Open MPI logo

Open MPI Development Mailing List Archives

  |   Home   |   Support   |   FAQ   |   all Development mailing list

Subject: Re: [OMPI devel] 1.3.1 -- bad MTT from Cisco
From: Jeff Squyres (jsquyres_at_[hidden])
Date: 2009-03-12 08:58:43

On Mar 11, 2009, at 12:19 PM, Eugene Loh wrote:

> I don't understand what's going on, but I guess each process is
> calling
> sm_btl_first_time_init(), during which it initializes its own
> shm_bases
> value, FIFOs, and shm_fifo pointer. If a remote process saw those
> memory operations in that order, then initialization of the shm_fifo
> pointer would be an indicator that the rest of the data structures had
> been initialized. But there are no memory barriers between those
> operations to order them.
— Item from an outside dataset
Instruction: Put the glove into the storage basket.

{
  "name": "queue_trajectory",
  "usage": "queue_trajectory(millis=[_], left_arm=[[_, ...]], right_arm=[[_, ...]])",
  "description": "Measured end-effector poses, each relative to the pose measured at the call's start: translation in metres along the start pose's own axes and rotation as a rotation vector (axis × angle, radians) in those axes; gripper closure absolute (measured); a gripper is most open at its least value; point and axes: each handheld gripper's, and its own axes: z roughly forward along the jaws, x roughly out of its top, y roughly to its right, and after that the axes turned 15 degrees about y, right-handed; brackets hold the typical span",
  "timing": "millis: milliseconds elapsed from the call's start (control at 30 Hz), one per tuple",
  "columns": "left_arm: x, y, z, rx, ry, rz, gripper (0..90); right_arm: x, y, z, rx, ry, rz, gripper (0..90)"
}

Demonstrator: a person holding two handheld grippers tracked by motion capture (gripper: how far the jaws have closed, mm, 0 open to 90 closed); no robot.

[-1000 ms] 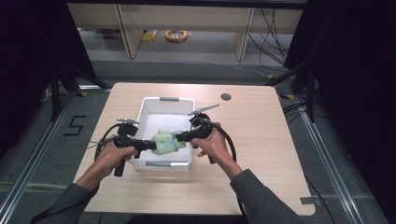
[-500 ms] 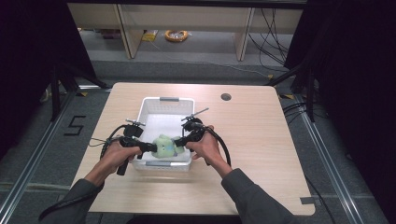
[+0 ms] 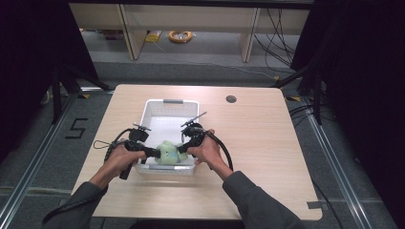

So, perhaps testing the shm_fifo pointer
> doesn't really mean much. I don't know enough about memory
> coherency to
> know.

FWIW, George and I puzzled through some of this code yesterday. We
didn't see anything that was obviously wrong, even though we were
actively trying to think of whacky race conditions that could be
happening. :-(

George said he'd continue to investigate.

Jeff Squyres
Cisco Systems